Description of the task
Print the entire listing below word for word, excluding its pictures.

Supplied material
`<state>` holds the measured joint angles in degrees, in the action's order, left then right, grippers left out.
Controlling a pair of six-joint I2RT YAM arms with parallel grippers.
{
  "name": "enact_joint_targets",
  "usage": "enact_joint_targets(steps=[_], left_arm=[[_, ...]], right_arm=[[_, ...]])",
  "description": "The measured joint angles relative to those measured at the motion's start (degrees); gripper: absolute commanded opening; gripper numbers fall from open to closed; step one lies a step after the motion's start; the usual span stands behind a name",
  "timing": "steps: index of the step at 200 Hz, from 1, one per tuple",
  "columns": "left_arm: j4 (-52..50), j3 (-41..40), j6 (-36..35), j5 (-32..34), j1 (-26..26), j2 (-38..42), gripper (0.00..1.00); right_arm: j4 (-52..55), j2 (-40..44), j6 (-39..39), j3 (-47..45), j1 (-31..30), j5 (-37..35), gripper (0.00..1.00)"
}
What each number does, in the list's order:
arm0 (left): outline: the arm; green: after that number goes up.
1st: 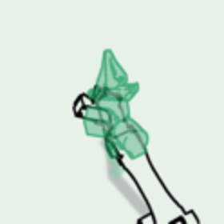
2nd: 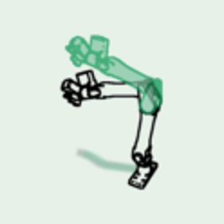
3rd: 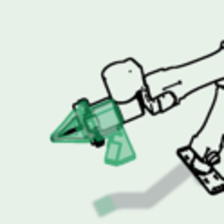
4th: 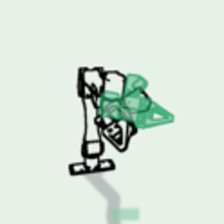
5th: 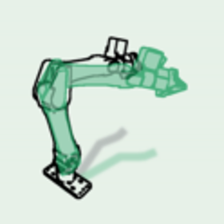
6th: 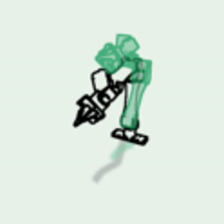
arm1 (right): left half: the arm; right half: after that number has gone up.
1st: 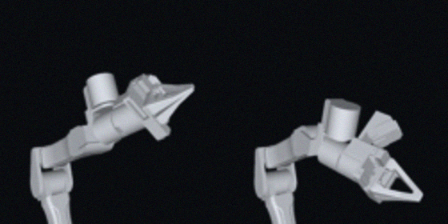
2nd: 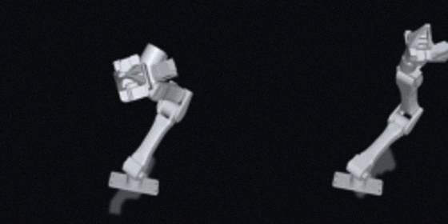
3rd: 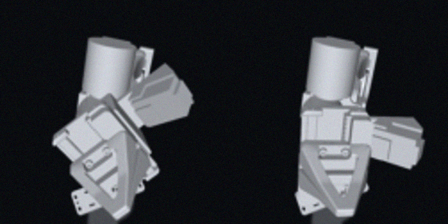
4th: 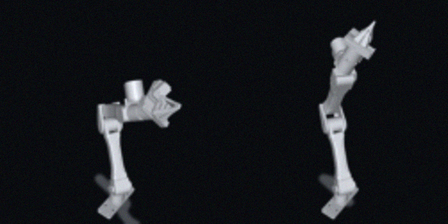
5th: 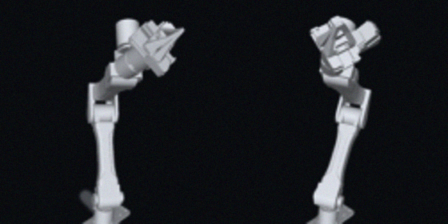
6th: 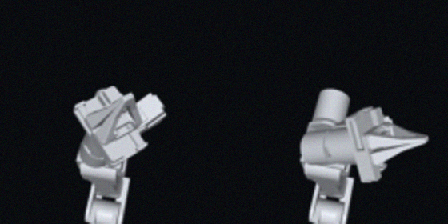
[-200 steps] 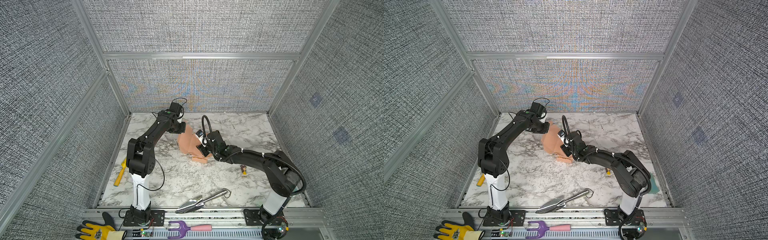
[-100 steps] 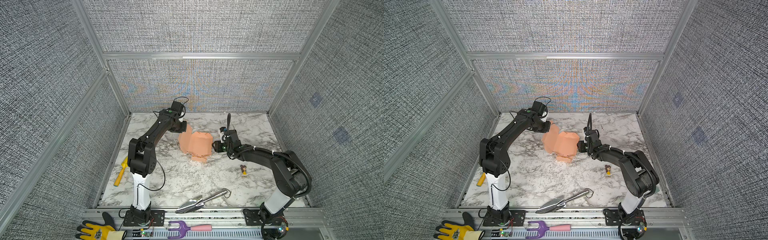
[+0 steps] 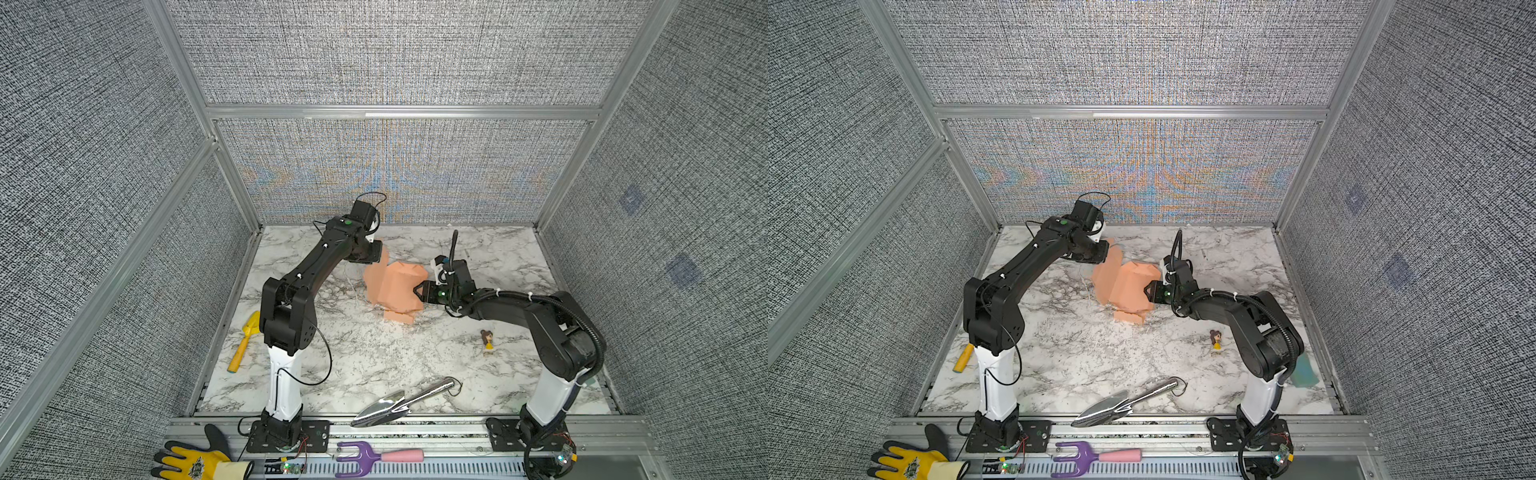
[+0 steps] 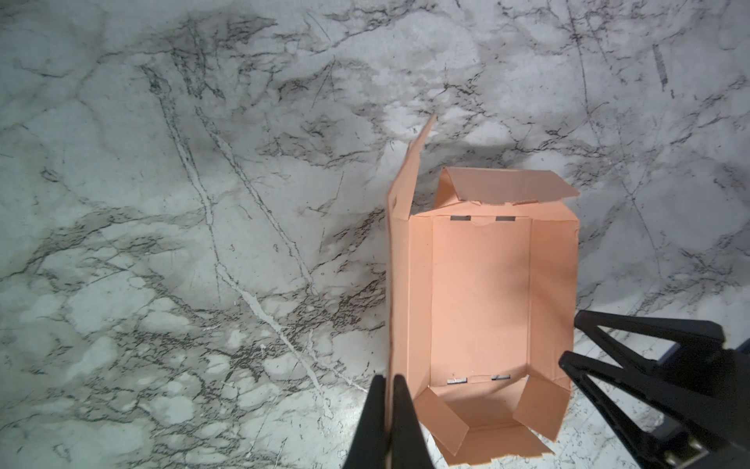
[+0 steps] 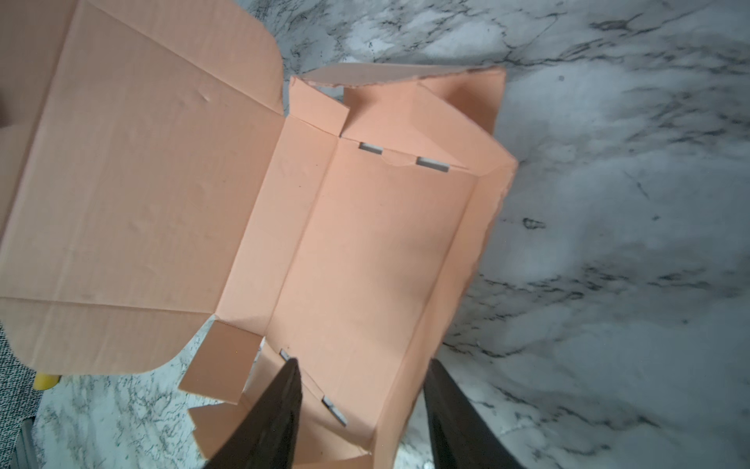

Task result
`<state>` holds the measured joint angles in degrees, in the action's order, left then right, grippers left out.
Controlling a pair of six-joint I2RT YAM arms with parallel grippers.
{
  "name": "enact_joint_targets",
  "usage": "enact_joint_targets(steps=[_], left_arm=[[_, ...]], right_arm=[[_, ...]])",
  "description": "The measured joint angles relative to those measured at the motion's start (degrees); gripper: absolute commanded opening; gripper numbers fall from open to closed; step one lies a step after the motion's start; the usual span stands behind a name",
  "timing": "steps: index of the step at 200 Hz, from 1, one per tuple",
  "columns": "left_arm: j4 (-52..50), j3 (-41..40), j6 (-36..35), j5 (-32..34), j1 (-26..26), j2 (-38..42), gripper (0.00..1.00); right_arm: j4 (-52..55), j2 (-40..44), j6 (-39..39), j3 (-47..45), j1 (-31..30), j5 (-37..35), gripper (0.00..1.00)"
}
What each number does, in the list's order:
arm0 (left): outline: the arm; green: after that number goes up.
1st: 
2nd: 
3rd: 
4th: 
5th: 
6th: 
arm1 (right): left half: the arm; right half: after that number has gone up.
1st: 
2nd: 
3rd: 
4th: 
5th: 
6th: 
[-200 steps] 
[-100 steps] 
[+0 steps] 
[+0 steps] 
[+0 steps] 

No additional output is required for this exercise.